_What is being asked_
Look at each line below and tally those holding "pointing"; answer with that figure and nothing else.

_Stored items_
Start of Block
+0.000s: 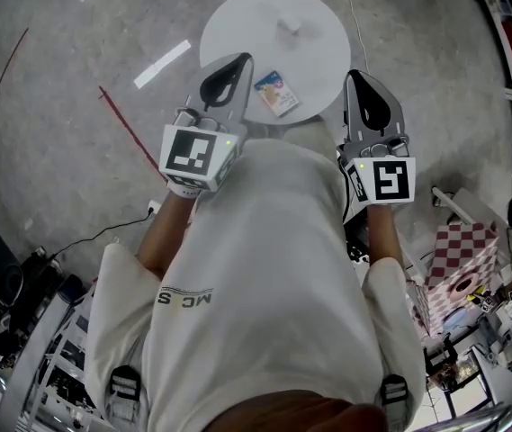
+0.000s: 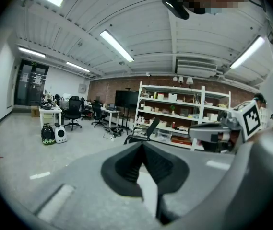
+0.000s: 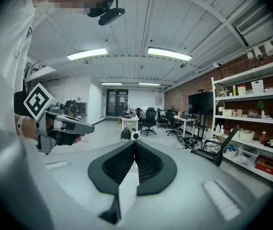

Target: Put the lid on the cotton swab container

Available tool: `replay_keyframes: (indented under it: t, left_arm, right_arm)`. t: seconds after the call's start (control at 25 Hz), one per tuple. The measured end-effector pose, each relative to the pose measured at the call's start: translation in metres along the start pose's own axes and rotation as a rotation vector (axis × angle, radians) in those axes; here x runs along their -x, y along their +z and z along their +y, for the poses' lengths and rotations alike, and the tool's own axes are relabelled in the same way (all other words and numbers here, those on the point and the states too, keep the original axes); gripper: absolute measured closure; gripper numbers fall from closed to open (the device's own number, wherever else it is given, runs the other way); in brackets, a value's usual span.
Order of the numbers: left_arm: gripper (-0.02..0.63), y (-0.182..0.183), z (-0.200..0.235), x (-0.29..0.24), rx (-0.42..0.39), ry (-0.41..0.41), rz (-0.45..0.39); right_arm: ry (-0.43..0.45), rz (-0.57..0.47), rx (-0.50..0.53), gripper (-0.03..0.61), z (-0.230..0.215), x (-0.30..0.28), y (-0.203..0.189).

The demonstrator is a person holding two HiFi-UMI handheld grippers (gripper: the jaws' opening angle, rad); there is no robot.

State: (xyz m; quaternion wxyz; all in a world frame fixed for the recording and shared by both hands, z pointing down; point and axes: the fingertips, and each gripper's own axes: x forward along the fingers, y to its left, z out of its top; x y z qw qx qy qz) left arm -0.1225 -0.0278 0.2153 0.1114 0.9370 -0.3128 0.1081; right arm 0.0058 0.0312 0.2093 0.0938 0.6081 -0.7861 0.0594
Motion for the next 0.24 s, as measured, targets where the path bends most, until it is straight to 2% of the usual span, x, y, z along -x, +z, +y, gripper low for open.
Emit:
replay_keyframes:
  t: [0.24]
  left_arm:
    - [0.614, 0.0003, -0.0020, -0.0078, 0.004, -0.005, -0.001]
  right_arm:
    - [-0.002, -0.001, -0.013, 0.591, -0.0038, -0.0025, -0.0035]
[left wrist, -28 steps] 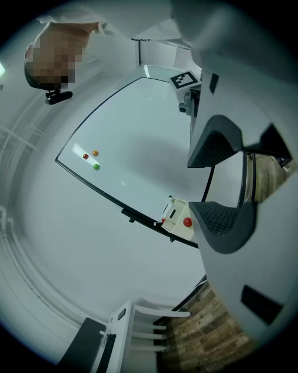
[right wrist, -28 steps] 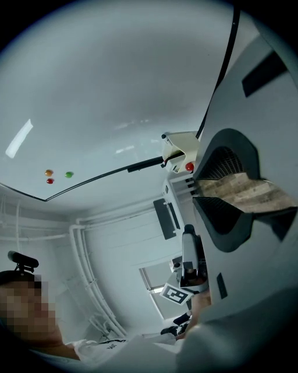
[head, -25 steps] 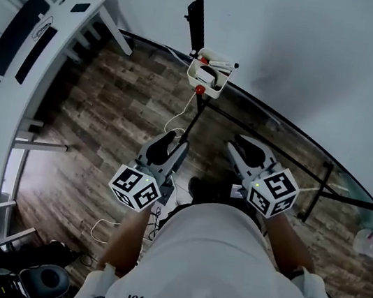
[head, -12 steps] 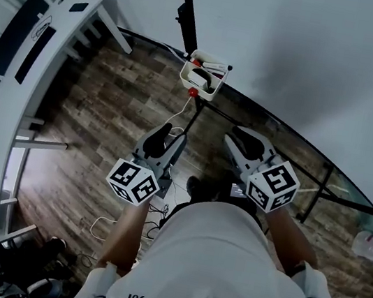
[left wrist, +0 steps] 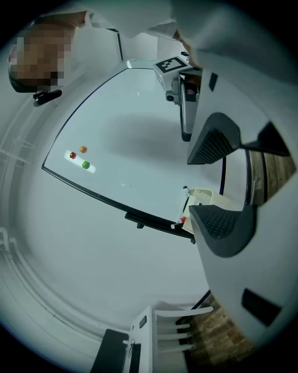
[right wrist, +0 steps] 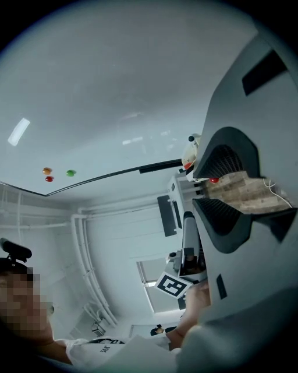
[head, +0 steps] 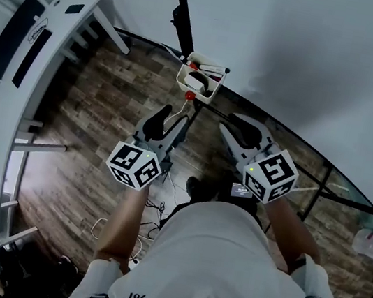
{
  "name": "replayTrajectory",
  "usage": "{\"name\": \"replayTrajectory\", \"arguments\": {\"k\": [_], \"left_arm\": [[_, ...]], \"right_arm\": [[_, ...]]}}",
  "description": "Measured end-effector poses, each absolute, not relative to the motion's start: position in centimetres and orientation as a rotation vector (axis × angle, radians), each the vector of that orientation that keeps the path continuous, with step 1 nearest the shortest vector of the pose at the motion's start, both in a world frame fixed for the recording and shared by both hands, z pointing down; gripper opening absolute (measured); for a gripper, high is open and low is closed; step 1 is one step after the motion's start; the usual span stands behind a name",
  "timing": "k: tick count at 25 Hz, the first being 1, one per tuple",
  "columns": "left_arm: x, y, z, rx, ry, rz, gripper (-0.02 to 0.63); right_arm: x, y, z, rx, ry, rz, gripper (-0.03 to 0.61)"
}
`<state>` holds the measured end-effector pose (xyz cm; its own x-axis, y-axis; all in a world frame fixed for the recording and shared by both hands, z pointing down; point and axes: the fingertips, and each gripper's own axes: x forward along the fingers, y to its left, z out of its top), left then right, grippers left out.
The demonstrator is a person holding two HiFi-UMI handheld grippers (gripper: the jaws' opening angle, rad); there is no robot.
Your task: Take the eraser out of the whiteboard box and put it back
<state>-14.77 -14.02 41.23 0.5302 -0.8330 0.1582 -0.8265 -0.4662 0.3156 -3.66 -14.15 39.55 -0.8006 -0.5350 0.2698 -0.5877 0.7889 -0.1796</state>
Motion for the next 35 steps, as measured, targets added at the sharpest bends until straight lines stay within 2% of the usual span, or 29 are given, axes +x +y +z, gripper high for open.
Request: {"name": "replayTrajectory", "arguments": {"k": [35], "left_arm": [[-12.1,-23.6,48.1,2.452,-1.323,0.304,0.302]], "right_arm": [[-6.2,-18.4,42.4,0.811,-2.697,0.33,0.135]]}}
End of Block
_Result below_
3